Each line of the data below that holds the word "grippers" is to be reported in full.

________________________

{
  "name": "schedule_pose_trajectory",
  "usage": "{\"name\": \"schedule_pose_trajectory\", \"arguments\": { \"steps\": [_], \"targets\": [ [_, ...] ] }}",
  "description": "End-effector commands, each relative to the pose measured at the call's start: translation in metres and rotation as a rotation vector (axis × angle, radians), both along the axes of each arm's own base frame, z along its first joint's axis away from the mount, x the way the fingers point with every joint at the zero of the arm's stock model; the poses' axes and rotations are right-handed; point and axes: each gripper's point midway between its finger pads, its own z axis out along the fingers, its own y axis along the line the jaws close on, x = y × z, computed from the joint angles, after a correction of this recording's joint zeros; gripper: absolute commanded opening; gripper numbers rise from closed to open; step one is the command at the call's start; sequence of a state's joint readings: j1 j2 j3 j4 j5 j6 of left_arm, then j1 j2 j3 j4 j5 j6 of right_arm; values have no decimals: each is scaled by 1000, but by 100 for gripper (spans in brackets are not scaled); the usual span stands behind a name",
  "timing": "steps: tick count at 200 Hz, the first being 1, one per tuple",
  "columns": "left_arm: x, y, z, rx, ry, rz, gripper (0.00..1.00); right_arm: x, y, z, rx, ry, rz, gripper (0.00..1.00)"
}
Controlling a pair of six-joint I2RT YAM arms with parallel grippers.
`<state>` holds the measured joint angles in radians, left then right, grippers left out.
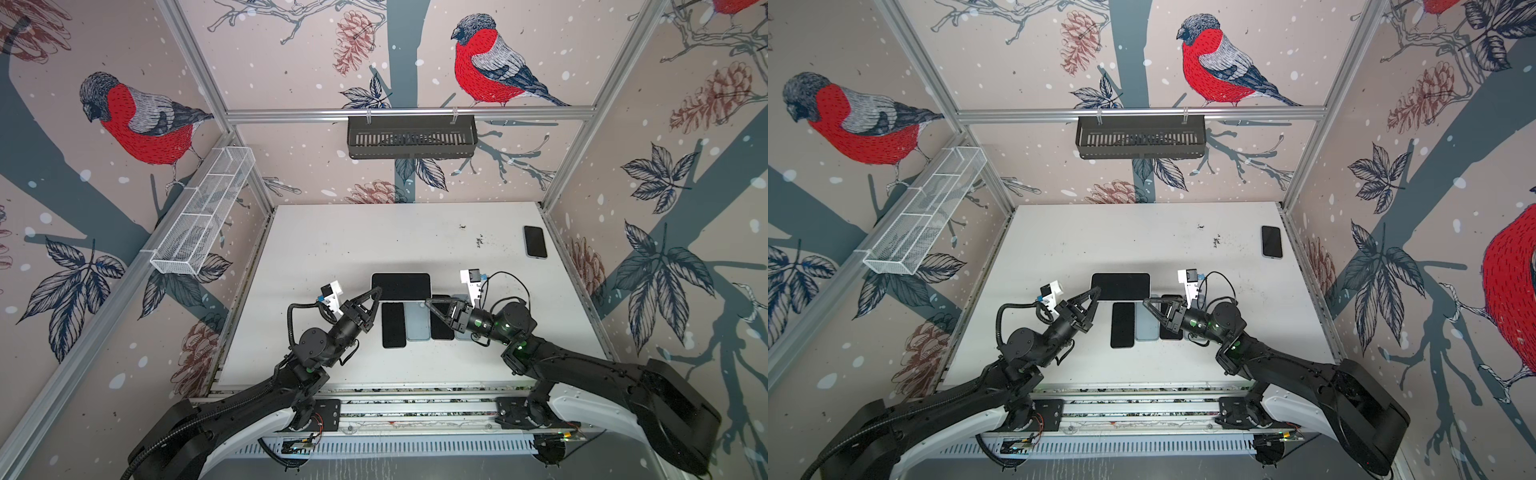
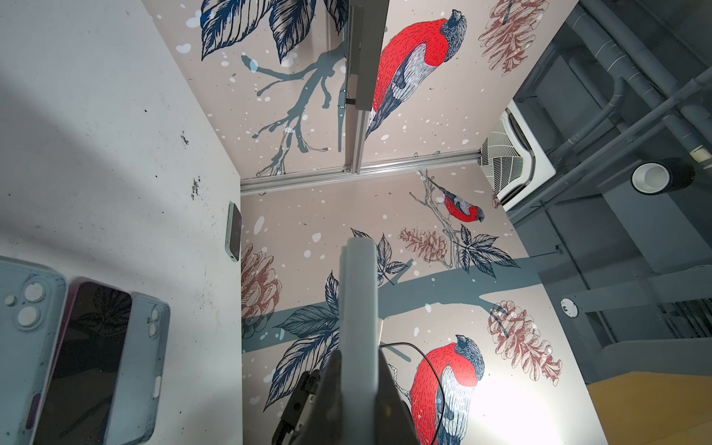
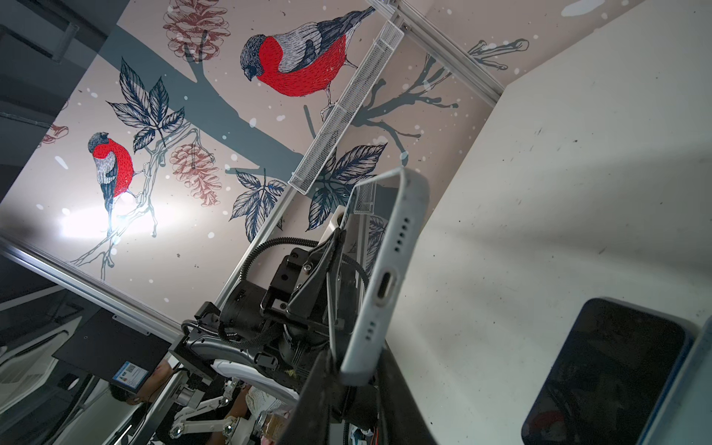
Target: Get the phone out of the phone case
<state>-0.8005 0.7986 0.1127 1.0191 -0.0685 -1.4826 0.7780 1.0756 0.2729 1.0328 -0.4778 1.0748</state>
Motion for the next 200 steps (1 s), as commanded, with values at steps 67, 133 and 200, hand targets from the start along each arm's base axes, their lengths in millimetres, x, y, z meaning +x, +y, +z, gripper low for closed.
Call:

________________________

▶ Problem solution:
Controlling a pair of six-joint I2RT YAM arms with parallel grippers.
`<state>` holds the measured joint angles in radians, left then right, grippers left out.

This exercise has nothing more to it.